I have always preferred to just use function overloading to give you the same name for both getter and setters.

int rate() { return _rate; }      
void rate(int value) { _rate = value; }

// instead of     
int getRate() { return _rate; }      
void setRate(int value) { _rate = value; }

// mainly because it allows me to write the much cleaner     
total( period() * rate() );    
// instead of      
setTotal( getPeriod() * getRate() );

Naturally I am correct, but i wondered if the library writers had any good reason ?

+14  A: 

I would prefer the get/set versions because it is more clear as to what is going on. If I saw rate() and rate(10), how do I know that rate(10) isn't simply using 10 in the calculation to return the rate? I don't, so now I have to start searching to figure out what is going on. A single function name should do one thing, not two opposing things.

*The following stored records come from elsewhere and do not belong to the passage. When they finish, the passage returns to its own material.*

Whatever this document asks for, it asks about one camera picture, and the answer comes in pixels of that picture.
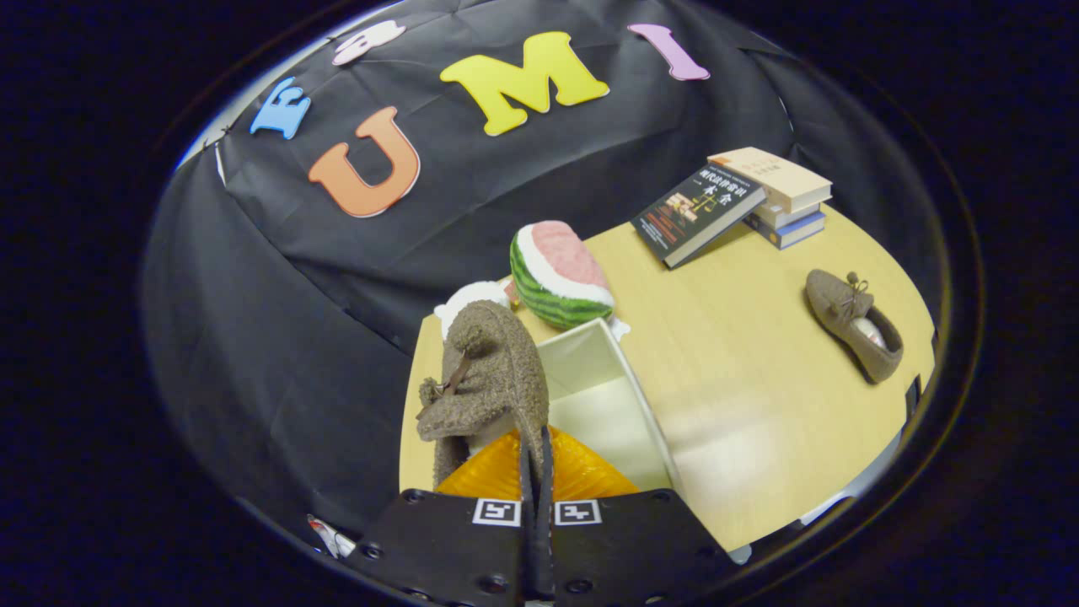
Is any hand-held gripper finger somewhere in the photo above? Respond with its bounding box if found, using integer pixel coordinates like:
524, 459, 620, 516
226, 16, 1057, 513
539, 427, 736, 607
344, 428, 540, 607

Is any brown fuzzy shoe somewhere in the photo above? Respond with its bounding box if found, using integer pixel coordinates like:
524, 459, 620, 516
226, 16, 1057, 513
805, 268, 905, 385
416, 299, 550, 492

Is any beige fabric storage box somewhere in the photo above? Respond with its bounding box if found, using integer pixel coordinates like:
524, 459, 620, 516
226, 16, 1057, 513
535, 318, 684, 495

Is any white plush toy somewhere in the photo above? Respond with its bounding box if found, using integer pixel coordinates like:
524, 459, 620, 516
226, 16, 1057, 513
434, 281, 512, 340

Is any watermelon slice plush toy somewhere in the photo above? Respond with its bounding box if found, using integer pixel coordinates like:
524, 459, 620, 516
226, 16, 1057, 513
509, 220, 616, 331

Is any black cover book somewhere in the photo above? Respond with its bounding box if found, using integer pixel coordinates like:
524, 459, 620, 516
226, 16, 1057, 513
631, 164, 766, 269

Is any blue cover book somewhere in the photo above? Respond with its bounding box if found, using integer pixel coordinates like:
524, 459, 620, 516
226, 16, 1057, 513
743, 211, 828, 251

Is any grey spine book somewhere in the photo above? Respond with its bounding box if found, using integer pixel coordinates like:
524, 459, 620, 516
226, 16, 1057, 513
750, 201, 824, 230

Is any beige cover book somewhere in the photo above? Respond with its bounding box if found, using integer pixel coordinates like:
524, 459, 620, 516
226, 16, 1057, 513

Also, as others have pointed out, some prefer to omit the 'get' and leave the 'set', i.e.,

int Rate( );
void SetRate( int value );

That convention is pretty clear as well, I wouldn't have any problem reading that.

Ed Swangren
Good point. Assume the person using your code isn't just a homicidal maniac who knows where you live, but is also a bit confused!
Martin Beckett
+1  A: 

While Ed's comment is true, I do prefer actual properties over the setter/getter antipattern. When 1/3rd of the methods in your domain graph are dummy methods that have been generated by eclipse, there's something wrong.

Without first class properties, however, I believe the antipattern makes the most sense.

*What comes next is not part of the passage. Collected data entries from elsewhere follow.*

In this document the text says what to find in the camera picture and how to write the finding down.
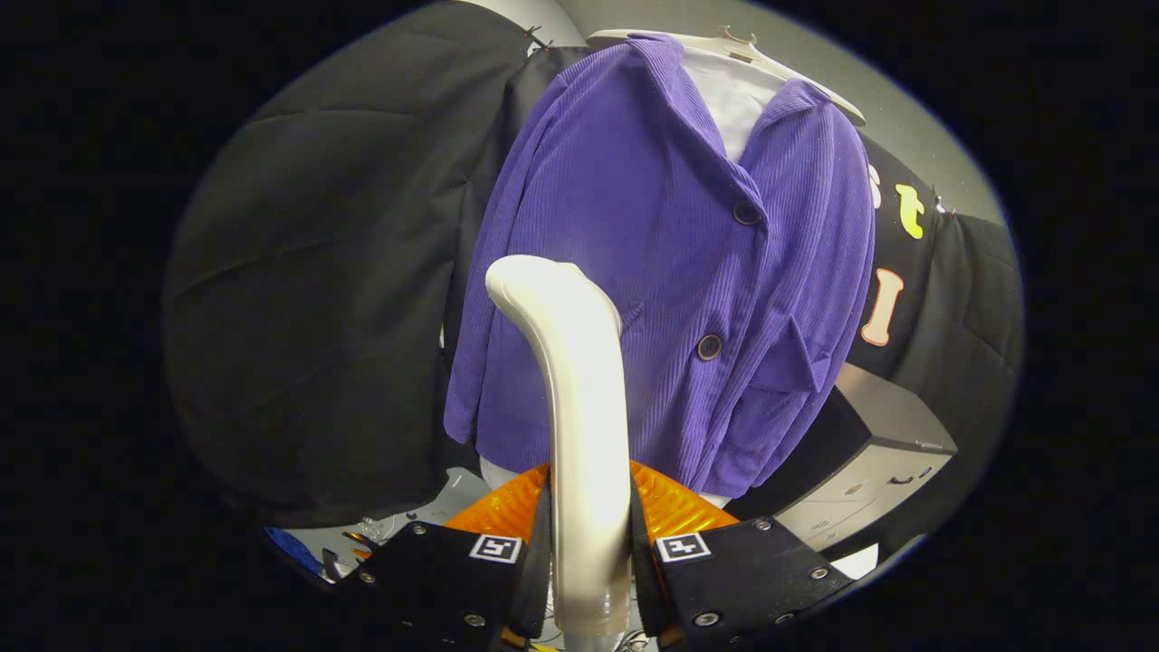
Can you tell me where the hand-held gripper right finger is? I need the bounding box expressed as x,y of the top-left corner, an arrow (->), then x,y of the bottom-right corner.
628,460 -> 857,651

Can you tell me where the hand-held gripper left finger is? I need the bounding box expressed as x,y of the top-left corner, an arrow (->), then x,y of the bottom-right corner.
344,462 -> 555,651

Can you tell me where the white garment steamer head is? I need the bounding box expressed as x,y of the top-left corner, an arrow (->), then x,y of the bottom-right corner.
484,254 -> 635,639

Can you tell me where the purple corduroy jacket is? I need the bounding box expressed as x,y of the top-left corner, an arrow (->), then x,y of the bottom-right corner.
444,34 -> 877,499

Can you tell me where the white shirt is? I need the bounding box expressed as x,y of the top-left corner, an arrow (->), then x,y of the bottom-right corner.
478,45 -> 789,508

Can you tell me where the white clothes hanger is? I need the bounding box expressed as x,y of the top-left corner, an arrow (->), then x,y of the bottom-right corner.
587,25 -> 867,126

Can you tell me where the blue cloth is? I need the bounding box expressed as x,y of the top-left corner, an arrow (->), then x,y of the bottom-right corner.
264,527 -> 323,577

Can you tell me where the grey cabinet with dark top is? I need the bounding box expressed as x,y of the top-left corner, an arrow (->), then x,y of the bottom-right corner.
724,362 -> 959,553

Furthermore, it makes code completion easier.

obj.set (control shift space) for setters
obj.get (control shift space) for getters

Stefan Kendall
Why is it an "antipattern" when first class properties are simply syntactic sugar for the same thing? the concept is the same, it is simply the implementation that differs.
Ed Swangren
It's an antipattern in the sense that it could be a one liner.private property int value; //now works with IoC containers; Yay."I repeat 30 lines of code at the top of all my functions. How is this an antipattern? The code works!"
Stefan Kendall
I think he means having getters/setters at all is an anti pattern -which isn't necessarily true - see my comment to jmucchiello
Martin Beckett
+5  A: 

I have always preferred to omit the 'get' on my getters, as you do, with rate() instead of getRate(). But overloading for the setter does not seem like a very good idea to me, since the name rate doesn't convey that the object is being mutated. Consider:

total(period() * rate()); // awesome, very clear

rate(20); // Looks like it computes a rate, using '20'...but for what?  And why ignore the return value?
David Seiler
this is the Qt and java style. http://qt.gitorious.org/qt/pages/ApiDesignPrinciples ---> goto "the art of naming"
Ronny
+5  A: 

How about int rate(); and void setRate(int value);? This has the virtue of not having two functions of the same name doing different things, and still allows period() * rate().

David Thornley
Would probably lead to confusion with people looking for getXXX
Martin Beckett
this is the Qt and java style. http://qt.gitorious.org/qt/pages/ApiDesignPrinciples ---> goto "the art of naming"
Ronny
+3  A: 

A few years ago, I would have agreed completely. More recently, a doubt began to make its way, because that makes taking the address of a getter or setter ambiguous. With tools like tr1::bind, this is really annoying.

For example:

struct A
{
   void Foo(int);
   int Foo()const;
};

std::vector<A> v = ....;
std::vector<int> foos;
// Extract Foo
std::transform(
   v.begin(), v.end(), 
   std::back_inserter(foos), 
   //Ambiguous
   // std::tr1::bind(&A::Foo)
   //must write this instead. Yuck!
   std::tr1::bind(static_cast<int(Foo::*)()>(&A::Foo));
);

Leaving aside the question of should you have them at all ;-)

Éric Malenfant
bind() and even worse bind2nd() are the things that make me thing C++ is irretrievably broken. No human being can reasonably be expected to parse, let alone write, that line of code correctly!
Martin Beckett
UncleBens
+4  A: 

I'll go ahead and mention this should be a community wiki question.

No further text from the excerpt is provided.